▸ Problem details: The required answer is an exact copy of every entry underneath.

(Items from a dataset)
__________
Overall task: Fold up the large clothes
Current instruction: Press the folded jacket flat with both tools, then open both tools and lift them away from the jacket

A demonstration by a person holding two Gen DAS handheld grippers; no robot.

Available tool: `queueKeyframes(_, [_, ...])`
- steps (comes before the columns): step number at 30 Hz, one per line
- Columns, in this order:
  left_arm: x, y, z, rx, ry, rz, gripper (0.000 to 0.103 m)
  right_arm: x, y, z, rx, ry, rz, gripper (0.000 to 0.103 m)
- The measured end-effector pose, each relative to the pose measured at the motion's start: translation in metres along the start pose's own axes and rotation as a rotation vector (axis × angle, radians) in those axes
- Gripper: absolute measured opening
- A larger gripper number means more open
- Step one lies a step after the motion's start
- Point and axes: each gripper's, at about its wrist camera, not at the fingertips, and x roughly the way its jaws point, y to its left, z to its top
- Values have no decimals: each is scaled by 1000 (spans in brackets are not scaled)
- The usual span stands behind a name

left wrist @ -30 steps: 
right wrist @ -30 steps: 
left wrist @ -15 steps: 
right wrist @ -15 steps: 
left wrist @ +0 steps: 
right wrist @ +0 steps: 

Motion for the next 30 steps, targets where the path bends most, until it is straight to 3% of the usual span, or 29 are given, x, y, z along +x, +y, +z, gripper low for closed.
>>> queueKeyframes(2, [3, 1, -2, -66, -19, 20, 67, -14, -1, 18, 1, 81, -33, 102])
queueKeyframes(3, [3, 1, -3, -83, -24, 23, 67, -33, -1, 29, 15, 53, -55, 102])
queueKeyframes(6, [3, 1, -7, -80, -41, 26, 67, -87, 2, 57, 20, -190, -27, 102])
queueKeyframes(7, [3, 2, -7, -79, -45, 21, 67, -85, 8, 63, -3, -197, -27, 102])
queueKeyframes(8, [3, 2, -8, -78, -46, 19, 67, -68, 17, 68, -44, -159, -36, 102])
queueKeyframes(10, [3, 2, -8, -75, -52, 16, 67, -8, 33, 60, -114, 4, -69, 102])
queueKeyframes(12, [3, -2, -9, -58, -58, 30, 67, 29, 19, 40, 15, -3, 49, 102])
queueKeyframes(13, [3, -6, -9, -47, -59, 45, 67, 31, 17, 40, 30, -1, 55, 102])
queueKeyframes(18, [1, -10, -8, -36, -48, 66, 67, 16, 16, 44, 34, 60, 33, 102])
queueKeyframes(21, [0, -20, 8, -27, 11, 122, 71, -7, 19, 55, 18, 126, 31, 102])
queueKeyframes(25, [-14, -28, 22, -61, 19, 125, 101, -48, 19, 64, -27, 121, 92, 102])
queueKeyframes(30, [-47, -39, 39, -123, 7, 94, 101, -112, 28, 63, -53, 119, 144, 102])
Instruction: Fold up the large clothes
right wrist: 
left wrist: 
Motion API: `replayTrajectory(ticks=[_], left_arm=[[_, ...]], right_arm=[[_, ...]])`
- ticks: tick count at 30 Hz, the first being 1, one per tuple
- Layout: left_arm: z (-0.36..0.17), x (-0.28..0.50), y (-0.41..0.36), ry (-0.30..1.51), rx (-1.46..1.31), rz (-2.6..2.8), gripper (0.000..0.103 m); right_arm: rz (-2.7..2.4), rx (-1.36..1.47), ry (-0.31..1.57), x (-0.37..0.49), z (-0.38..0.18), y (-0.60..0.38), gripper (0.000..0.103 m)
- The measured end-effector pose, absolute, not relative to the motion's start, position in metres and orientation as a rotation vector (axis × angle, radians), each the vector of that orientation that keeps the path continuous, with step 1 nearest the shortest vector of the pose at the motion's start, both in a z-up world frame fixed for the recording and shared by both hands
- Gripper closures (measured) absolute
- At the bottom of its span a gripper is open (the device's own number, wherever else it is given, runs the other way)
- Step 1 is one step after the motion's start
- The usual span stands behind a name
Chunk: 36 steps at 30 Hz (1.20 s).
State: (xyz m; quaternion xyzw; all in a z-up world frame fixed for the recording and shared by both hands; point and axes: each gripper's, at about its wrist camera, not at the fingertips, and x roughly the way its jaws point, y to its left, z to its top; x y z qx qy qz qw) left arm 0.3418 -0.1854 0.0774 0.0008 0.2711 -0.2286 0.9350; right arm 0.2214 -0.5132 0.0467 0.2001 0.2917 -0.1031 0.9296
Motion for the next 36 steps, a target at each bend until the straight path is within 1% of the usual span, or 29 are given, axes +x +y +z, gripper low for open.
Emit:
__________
▸ Written response:
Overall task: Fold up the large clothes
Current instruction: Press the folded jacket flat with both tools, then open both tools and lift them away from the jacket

A demonstration by a person holding two Gen DAS handheld grippers; no robot.

Available tool: `queueKeyframes(_, [_, ...])`
- steps (comes before the columns): step number at 30 Hz, one per line
- Columns, in this order:
  left_arm: x, y, z, rx, ry, rz, gripper (0.000 to 0.103 m)
  right_arm: x, y, z, rx, ry, rz, gripper (0.000 to 0.103 m)
- The measured end-effector pose, each relative to the pose measured at the motion's start: translation in metres along the start pose's own axes and rotation as a rotation vector (axis × angle, radians) in those axes
- Gripper: absolute measured opening
- A larger gripper number means more open
- Step one lies a step after the motion's start
- Point and axes: each gripper's, at about its wrist camera, not at the fingertips, and x roughly the way its jaws point, y to its left, z to its top
- Values have no decimals: each is scaled by 1000 (spans in brackets are not scaled)
- The usual span stands behind a name

left wrist @ -30 steps: 
right wrist @ -30 steps: 
left wrist @ -15 steps: 
right wrist @ -15 steps: 
left wrist @ +0 steps: 
right wrist @ +0 steps: 

Motion for the next 30 steps, targets where the path bends most, until it is straight to 3% of the usual span, or 29 are given, x, y, z along +x, +y, +z, gripper low for closed.
>>> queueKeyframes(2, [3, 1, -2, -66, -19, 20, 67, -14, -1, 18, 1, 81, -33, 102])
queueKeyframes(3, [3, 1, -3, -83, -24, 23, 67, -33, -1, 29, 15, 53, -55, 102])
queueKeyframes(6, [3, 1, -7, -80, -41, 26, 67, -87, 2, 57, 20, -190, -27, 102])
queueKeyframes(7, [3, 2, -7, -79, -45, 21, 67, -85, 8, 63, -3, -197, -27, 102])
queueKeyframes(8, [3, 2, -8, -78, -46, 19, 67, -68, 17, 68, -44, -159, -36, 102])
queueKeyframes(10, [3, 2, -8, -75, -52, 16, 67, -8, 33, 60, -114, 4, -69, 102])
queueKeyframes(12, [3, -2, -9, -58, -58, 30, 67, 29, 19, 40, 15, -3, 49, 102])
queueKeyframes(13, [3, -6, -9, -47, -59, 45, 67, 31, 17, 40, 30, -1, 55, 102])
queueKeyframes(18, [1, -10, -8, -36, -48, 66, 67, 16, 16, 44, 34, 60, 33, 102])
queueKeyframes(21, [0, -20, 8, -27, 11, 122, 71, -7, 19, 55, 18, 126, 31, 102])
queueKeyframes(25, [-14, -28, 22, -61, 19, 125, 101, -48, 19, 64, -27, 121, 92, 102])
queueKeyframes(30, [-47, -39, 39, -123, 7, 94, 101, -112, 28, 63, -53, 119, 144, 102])
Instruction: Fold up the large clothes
right wrist: 
left wrist: 
Motion API: `replayTrajectory(ticks=[_], left_arm=[[_, ...]], right_arm=[[_, ...]])`
- ticks: tick count at 30 Hz, the first being 1, one per tuple
- Layout: left_arm: z (-0.36..0.17), x (-0.28..0.50), y (-0.41..0.36), ry (-0.30..1.51), rx (-1.46..1.31), rz (-2.6..2.8), gripper (0.000..0.103 m); right_arm: rz (-2.7..2.4), rx (-1.36..1.47), ry (-0.31..1.57), x (-0.37..0.49), z (-0.38..0.18), y (-0.60..0.38), gripper (0.000..0.103 m)
- The measured end-effector pose, absolute, not relative to the motion's start, position in metres and orientation as a rotation vector (axis × angle, radians), each the vector of that orientation that keeps the path continuous, with step 1 nearest the shortest vector of the pose at the motion's start, both in a z-up world frame fixed for the recording and shared by both hands
- Gripper closures (measured) absolute
- At the bottom of its span a gripper is open (the device's own number, wherever else it is given, runs the other way)
- Step 1 is one step after the motion's start
- The usual span stands behind a name
Chunk: 36 steps at 30 Hz (1.20 s).
State: (xyz m; quaternion xyzw; all in a z-up world frame fixed for the recording and shared by both hands; point and axes: each gripper's, at about its wrist camera, not at the fingertips, and x roughly the way its jaws point, y to its left, z to its top; x y z qx qy qz qw) left arm 0.3418 -0.1854 0.0774 0.0008 0.2711 -0.2286 0.9350; right arm 0.2214 -0.5132 0.0467 0.2001 0.2917 -0.1031 0.9296
Motion for the next 36 steps, a target at each bend until the straight path is within 1% of the usual span, or 29 are given, axes +x +y +z, gripper low for open.
Emit:

No more output is expected.